» WHAT TO PRODUCE
Please give the number of lines that hold the string "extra" in the listing, without any other words.
Top of PROVIDED MATERIAL
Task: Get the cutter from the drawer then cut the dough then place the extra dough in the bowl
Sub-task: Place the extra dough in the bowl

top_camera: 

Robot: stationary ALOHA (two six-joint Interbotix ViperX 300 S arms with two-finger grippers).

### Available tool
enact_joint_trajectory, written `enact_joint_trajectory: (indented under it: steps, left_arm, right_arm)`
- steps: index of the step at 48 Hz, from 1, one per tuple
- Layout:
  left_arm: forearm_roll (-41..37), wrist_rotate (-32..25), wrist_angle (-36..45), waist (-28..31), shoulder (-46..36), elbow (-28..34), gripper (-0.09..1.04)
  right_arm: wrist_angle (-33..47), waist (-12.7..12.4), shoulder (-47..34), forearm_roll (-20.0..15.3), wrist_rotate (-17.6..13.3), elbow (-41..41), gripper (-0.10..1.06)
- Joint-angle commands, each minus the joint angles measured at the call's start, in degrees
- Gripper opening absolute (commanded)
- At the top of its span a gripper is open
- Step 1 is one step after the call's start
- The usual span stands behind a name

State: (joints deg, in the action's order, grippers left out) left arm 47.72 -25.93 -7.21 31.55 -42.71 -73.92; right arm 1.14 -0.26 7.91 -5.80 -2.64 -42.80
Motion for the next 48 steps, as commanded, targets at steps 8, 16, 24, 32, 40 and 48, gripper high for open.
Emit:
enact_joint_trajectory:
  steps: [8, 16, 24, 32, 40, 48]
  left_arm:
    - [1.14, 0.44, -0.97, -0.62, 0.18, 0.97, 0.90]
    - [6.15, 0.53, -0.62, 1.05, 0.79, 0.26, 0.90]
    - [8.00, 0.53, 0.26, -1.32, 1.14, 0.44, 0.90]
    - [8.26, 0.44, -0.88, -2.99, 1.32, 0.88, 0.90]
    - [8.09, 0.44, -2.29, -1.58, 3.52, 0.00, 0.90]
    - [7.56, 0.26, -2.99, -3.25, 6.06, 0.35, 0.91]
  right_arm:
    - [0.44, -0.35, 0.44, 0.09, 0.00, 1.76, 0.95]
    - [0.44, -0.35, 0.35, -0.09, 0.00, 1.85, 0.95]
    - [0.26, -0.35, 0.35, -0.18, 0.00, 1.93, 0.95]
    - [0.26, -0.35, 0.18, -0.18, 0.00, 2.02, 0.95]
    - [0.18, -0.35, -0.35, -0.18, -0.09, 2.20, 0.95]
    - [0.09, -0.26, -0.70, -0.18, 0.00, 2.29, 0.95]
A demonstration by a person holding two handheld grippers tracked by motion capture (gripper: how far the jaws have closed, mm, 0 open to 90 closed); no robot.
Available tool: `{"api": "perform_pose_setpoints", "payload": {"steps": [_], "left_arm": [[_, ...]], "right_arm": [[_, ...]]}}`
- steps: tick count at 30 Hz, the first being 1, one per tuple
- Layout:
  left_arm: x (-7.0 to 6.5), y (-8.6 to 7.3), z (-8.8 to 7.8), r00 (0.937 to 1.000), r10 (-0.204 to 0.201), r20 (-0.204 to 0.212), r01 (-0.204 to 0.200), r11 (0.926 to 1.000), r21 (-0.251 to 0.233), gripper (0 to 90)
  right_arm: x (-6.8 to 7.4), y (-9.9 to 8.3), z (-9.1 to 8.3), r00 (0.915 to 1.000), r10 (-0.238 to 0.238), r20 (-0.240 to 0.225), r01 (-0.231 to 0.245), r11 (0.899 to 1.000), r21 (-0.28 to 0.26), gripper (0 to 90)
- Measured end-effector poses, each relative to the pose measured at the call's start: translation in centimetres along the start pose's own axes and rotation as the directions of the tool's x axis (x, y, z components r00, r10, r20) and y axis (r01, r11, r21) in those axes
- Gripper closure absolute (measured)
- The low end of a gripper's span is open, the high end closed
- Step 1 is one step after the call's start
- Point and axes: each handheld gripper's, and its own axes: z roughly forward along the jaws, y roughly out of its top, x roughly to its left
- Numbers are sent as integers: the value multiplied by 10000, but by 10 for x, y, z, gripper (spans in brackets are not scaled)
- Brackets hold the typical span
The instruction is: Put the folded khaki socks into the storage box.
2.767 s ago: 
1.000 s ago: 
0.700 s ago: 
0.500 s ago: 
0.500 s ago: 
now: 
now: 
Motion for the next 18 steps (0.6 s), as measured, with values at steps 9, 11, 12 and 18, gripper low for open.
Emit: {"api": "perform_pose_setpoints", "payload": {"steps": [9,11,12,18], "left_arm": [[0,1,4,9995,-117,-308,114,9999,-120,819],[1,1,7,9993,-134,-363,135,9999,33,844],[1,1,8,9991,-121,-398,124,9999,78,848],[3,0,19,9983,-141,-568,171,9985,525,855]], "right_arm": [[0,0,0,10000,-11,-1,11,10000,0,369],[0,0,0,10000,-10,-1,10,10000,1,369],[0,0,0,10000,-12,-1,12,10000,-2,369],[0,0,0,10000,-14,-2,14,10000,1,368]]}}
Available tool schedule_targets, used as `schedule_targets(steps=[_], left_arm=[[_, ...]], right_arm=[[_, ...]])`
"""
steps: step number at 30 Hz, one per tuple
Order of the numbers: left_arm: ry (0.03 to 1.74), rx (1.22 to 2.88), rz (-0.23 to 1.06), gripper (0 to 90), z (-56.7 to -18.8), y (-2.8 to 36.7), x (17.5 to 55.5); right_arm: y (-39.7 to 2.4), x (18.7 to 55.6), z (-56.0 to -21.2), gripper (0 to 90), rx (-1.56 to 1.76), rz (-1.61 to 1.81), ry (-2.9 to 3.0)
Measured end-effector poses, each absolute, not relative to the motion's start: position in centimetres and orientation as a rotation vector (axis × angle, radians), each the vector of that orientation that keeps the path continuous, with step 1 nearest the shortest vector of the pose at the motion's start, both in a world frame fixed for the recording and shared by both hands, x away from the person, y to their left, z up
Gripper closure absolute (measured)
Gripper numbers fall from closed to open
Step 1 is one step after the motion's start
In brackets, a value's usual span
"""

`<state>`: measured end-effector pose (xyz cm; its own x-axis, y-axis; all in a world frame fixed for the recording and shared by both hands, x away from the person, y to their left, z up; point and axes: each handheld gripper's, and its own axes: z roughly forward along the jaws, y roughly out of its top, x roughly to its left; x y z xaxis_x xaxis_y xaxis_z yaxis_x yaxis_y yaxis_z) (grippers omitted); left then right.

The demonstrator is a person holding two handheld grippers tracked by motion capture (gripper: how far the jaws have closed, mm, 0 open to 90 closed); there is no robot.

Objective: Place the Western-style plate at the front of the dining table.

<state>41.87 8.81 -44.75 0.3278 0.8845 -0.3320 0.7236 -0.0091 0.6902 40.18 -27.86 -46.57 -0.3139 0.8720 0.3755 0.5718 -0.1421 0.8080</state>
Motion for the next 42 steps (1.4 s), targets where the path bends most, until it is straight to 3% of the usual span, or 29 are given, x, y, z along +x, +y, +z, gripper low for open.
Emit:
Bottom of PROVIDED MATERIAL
» RESULT OF THE TASK
2